Both of these things happen in a lot of games (usually these same types of 'play through the story' games, as opposed to arcade type games), and it's a fundamental design mistake. Spyro: A Hero's Tail featured a similar problem (though only the challenge problem, not the new stuff problem). I ranted about that a few weeks ago. So, the game design moral to our story is this:
Make the end of the game just like the rest of the game!
Oh sure, you should definitely pull out some new and exciting visuals and all that. You want to impress the player. But don't make them
do things they haven't been doing previously! It doesn't make sense. And it should be a challenge. But don't make it a sudden jump in challenge.
As a side note, that 'final' boss fight was followed by another fight which was much more true to the Pitfall 'rules', and it only took me two tries to win that one (it was still a lame and unfun fight, hampered by an obnoxious camera, but at least it wasn't impossible). The jaguar took me upwards of 20 tries, and a lot of profanity. Luckily, I don't throw controllers.

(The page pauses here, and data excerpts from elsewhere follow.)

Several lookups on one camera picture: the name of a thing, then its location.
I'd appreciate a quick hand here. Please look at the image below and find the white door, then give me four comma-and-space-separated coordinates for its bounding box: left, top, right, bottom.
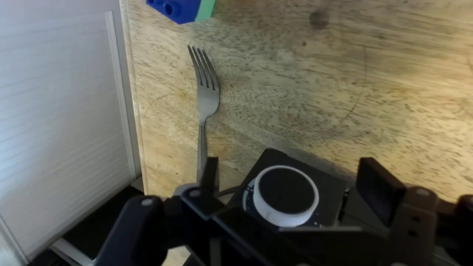
0, 0, 145, 266

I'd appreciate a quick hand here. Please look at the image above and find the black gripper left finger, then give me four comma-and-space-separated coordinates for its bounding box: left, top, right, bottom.
98, 155, 298, 266

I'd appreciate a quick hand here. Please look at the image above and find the blue green toy brick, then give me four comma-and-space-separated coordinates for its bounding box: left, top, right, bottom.
145, 0, 219, 25

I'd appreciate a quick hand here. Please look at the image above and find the white black toaster oven knob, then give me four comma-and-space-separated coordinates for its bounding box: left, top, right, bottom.
252, 164, 321, 227

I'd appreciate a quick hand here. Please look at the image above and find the silver metal fork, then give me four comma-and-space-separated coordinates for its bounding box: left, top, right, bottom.
187, 44, 222, 187

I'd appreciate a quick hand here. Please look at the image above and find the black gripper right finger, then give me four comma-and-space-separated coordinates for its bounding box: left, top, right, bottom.
339, 156, 473, 266

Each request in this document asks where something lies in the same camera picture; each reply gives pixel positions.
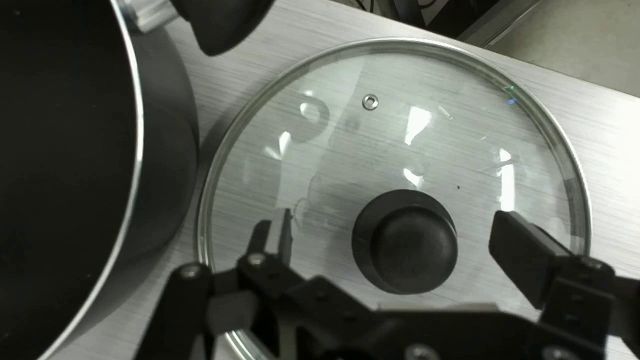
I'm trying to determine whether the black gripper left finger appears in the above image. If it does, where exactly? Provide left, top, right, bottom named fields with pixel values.
left=136, top=208, right=377, bottom=360

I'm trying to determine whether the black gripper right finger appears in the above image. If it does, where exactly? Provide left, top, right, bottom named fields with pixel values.
left=488, top=208, right=640, bottom=360

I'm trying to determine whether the glass lid with black knob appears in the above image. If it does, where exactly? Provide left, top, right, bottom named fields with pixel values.
left=193, top=39, right=594, bottom=360

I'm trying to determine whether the black cooking pot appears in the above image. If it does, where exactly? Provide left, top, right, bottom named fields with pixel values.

In fact, you know what? Here's another idea: forget the bosses. Some games have awesome bosses. I love bosses in shooters, they're why I play. I like them in RPGs too. And fighting games. But in a platform game, just forget the boss. They always stand out and are weird gameplay, and just no fun. I'd always rather do the platforming and gem-finding than run in circles around a screaming banshee until it opens its eye for a split second so I can throw in a coconut. I got the game to play the main gameplay it offers 95% of the time, so rest assured that more of that gameplay won't upset me, while something totally different just might.